# Supplied material
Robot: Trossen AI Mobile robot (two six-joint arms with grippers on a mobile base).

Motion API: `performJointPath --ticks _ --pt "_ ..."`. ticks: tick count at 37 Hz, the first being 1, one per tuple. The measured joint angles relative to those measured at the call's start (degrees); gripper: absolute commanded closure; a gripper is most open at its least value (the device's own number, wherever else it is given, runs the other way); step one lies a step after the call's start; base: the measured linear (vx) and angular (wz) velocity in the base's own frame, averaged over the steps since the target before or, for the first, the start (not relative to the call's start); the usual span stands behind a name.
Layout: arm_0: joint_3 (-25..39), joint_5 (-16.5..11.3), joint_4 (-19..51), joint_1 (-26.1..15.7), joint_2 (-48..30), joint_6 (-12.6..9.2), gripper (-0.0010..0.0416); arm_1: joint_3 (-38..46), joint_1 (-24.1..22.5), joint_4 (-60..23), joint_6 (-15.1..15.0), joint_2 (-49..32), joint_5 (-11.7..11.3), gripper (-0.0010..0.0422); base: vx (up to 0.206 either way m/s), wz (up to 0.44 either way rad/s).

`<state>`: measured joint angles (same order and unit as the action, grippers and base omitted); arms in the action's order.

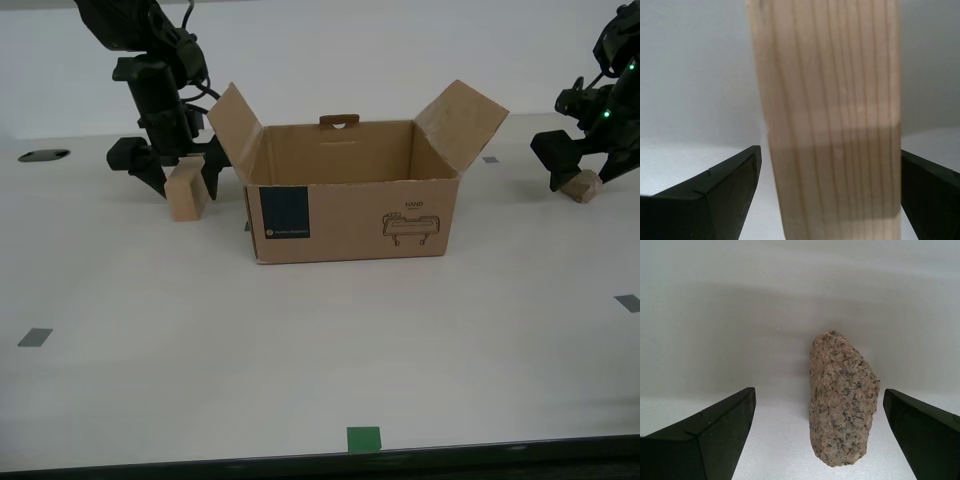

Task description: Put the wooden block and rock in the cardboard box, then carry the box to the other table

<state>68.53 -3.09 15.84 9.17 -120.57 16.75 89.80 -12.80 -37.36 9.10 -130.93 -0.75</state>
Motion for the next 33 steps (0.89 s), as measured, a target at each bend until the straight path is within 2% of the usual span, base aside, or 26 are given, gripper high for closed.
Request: performJointPath --ticks 15,22,33 --pt "-0.9 0.0 -0.9 0.0 0.0 0.2 0.0052 0.0 0.0 0.2 0.2 0.0 0.1 0.0078 0.0 0.0" --pt "-3.7 -0.1 -5.2 0.0 0.0 1.1 0.0052 0.0 -0.1 0.2 0.2 0.0 0.2 0.0078 0.0 0.0" --pt "-3.5 -0.1 -7.2 0.1 0.0 1.1 0.0068 0.0 -0.1 0.2 0.2 0.0 0.2 0.0078 0.0 0.0"
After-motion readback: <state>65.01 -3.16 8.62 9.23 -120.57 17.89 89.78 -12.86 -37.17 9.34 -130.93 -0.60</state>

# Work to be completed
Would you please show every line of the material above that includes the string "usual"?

# Solution to the exercise
Motion API: `performJointPath --ticks _ --pt "_ ..."`. ticks: tick count at 37 Hz, the first being 1, one per tuple. The measured joint angles relative to those measured at the call's start (degrees); gripper: absolute commanded closure; a gripper is most open at its least value (the device's own number, wherever else it is given, runs the other way); step one lies a step after the call's start; base: the measured linear (vx) and angular (wz) velocity in the base's own frame, averaged over the steps since the target before or, for the first, the start (not relative to the call's start); the usual span stands behind a name.
Motion for the next 33 steps (0.89 s), as measured, a target at each bend until the straight path is within 2% of the usual span, base aside, or 26 are given, gripper high for closed.

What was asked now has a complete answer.